▸ What the task asks: From the first line through the one containing "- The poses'", restate the listing word for word, and give no other lines.

▸ Given material:
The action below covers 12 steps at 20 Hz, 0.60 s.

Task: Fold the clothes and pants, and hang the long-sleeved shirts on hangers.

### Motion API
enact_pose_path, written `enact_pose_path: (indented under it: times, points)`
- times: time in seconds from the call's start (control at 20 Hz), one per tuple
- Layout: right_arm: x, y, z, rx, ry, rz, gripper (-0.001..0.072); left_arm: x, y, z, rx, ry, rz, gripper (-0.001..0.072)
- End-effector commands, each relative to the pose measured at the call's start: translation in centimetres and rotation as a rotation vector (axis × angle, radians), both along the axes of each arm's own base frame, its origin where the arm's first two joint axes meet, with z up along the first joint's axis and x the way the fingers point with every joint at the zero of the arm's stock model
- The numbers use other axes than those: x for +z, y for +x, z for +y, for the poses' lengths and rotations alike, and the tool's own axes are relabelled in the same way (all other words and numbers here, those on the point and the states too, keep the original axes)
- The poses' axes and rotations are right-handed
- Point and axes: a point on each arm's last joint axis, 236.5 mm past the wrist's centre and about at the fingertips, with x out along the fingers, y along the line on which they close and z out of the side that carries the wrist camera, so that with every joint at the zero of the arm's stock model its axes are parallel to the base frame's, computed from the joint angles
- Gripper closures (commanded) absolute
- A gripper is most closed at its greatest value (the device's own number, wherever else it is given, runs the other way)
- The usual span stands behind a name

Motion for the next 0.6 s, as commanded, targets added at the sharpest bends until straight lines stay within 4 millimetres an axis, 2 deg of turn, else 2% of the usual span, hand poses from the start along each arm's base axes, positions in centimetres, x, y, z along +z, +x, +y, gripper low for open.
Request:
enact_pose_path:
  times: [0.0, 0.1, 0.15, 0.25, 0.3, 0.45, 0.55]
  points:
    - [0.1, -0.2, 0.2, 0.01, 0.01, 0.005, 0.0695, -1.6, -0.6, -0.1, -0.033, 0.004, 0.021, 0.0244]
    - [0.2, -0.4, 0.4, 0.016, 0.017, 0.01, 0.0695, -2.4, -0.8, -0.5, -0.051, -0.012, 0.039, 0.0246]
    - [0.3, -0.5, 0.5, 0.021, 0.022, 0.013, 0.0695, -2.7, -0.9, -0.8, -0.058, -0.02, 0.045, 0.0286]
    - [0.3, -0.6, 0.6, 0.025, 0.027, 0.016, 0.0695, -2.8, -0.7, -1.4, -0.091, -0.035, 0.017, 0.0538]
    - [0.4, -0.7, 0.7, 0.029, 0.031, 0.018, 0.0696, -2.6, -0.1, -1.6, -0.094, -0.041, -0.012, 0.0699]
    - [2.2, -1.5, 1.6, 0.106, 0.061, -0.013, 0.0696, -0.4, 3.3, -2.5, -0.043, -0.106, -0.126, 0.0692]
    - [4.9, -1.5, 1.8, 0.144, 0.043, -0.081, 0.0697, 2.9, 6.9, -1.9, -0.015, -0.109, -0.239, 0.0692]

▸ Answer to this task:
The action below covers 12 steps at 20 Hz, 0.60 s.

Task: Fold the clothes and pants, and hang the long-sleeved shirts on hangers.

### Motion API
enact_pose_path, written `enact_pose_path: (indented under it: times, points)`
- times: time in seconds from the call's start (control at 20 Hz), one per tuple
- Layout: right_arm: x, y, z, rx, ry, rz, gripper (-0.001..0.072); left_arm: x, y, z, rx, ry, rz, gripper (-0.001..0.072)
- End-effector commands, each relative to the pose measured at the call's start: translation in centimetres and rotation as a rotation vector (axis × angle, radians), both along the axes of each arm's own base frame, its origin where the arm's first two joint axes meet, with z up along the first joint's axis and x the way the fingers point with every joint at the zero of the arm's stock model
- The numbers use other axes than those: x for +z, y for +x, z for +y, for the poses' lengths and rotations alike, and the tool's own axes are relabelled in the same way (all other words and numbers here, those on the point and the states too, keep the original axes)
- The poses' axes and rotations are right-handed

No additional response is required.